Al sacar el móvil se dio cuenta de que aún tenía la mano sobre el hombro de Paula. La retiró rápidamente.


–Dile a Betty que no se preocupe. La puerta de la despensa estaba abierta. Puede que Simba haya entrado y se haya empachado con algo.


El perro gimió de dolor.


–Apuesto a que comiste algo que no debías. ¿Es eso lo que pasó, pequeño?


Pedro tocó al perro.


–Yo te llevo.


–Gracias, pero tengo un transportín en el asiento de atrás. Tengo que acercar un poco el coche para que Simba no sufra tanto.


–Yo me quedo con él mientras vas a por el coche. 

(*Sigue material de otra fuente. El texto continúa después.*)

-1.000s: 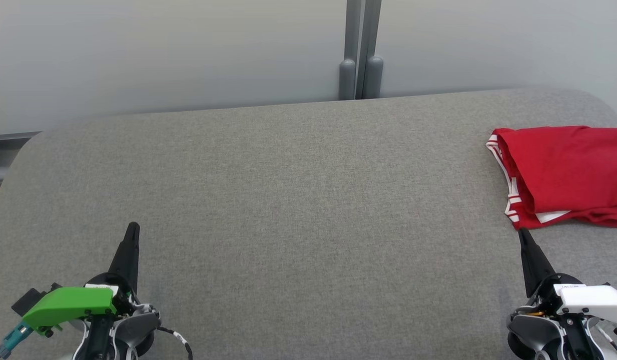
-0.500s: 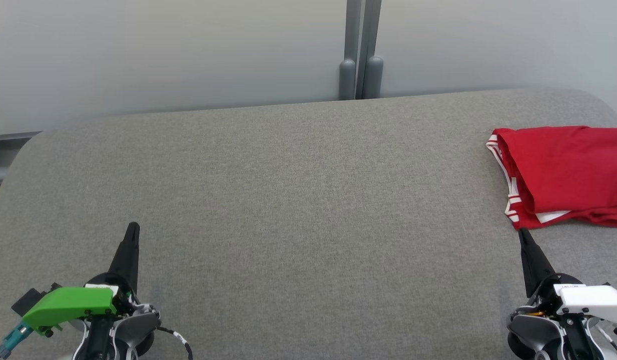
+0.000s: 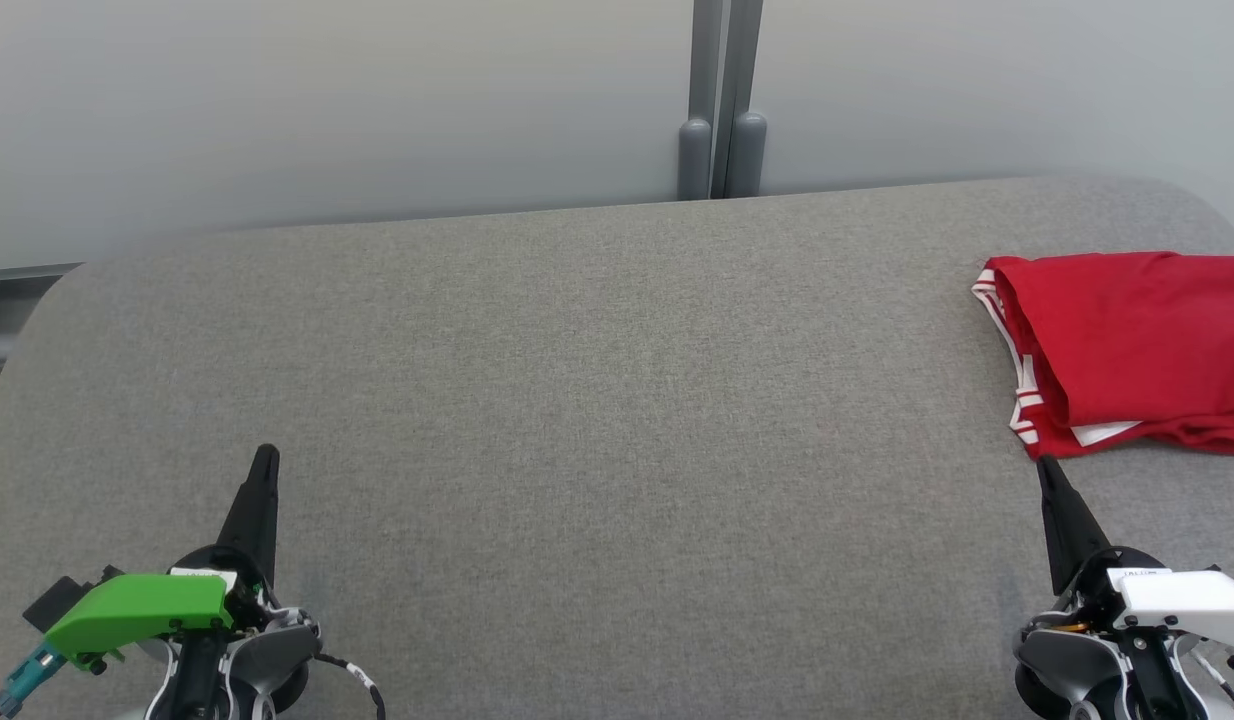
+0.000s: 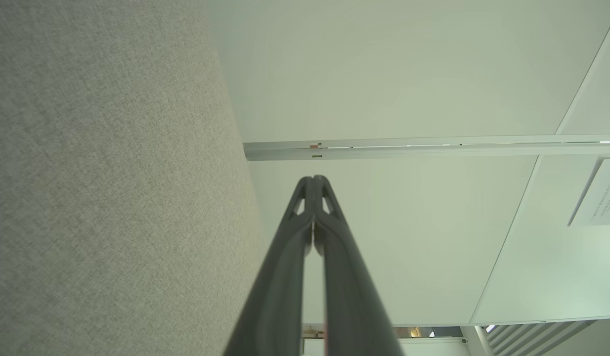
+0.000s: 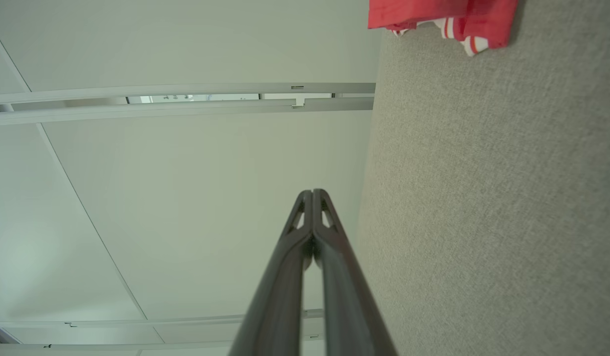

–Pero te va a llenar de pelo.


–Solo es pelo. Y tienes un cepillo muy bueno –esbozó una sonrisa cómplice.


Ella se puso en pie.


–Gracias. Vuelvo enseguida.


Paula estacionó delante de la perrera y dejó el motor encendido. Abrió la puerta trasera y echó a correr, pero al entrar en la perrera se paró en seco. Pedro estaba sentado en el suelo, con su traje de firma, con la cabecita de Simba apoyada sobre el regazo. Le acariciaba suavemente y susurraba cosas.


–¿Cómo está?


–No te sientes muy bien, ¿Verdad, chico?


–Gracias por sentarte con él. Ya puedo meterle en el transportín.


Pedro se puso en pie antes de que se lo pidiera. Recogió al perro del suelo con facilidad.


–Yo lo llevo.


Le metió en el transportín y Paula comprobó el cerrojo.


–Te agradezco tu ayuda. Dile a Betty que la llamaré en cuanto sepa algo.


–Voy a echarles un vistazo a los otros perros y después me quedaré con la abuela hasta que llames. Ella quiere ir contigo.


–Podría ser una noche muy larga.


–Eso pensé yo. Abrió la despensa para buscar unas golosinas para el perro esta tarde. Se siente muy mal por no haber cerrado bien.


–Dile que no se preocupe. Simba se pondrá bien.


–Si no...


–No entremos en eso ahora.


Sus miradas se encontraron, tal y como había ocurrido ese primer día. Pero no era momento de ponerse a analizar las cosas. Pedro le dió un beso en la mejilla.


–Suerte.


Paula resistió el impulso de devolvérselo. Era el hombre menos indicado para ello. Cuatro horas más tarde, entró en la cabaña de huéspedes. Le dolían todos los músculos a causa del cansancio. Los párpados se le cerraban, pero no iba a dormir mucho esa noche.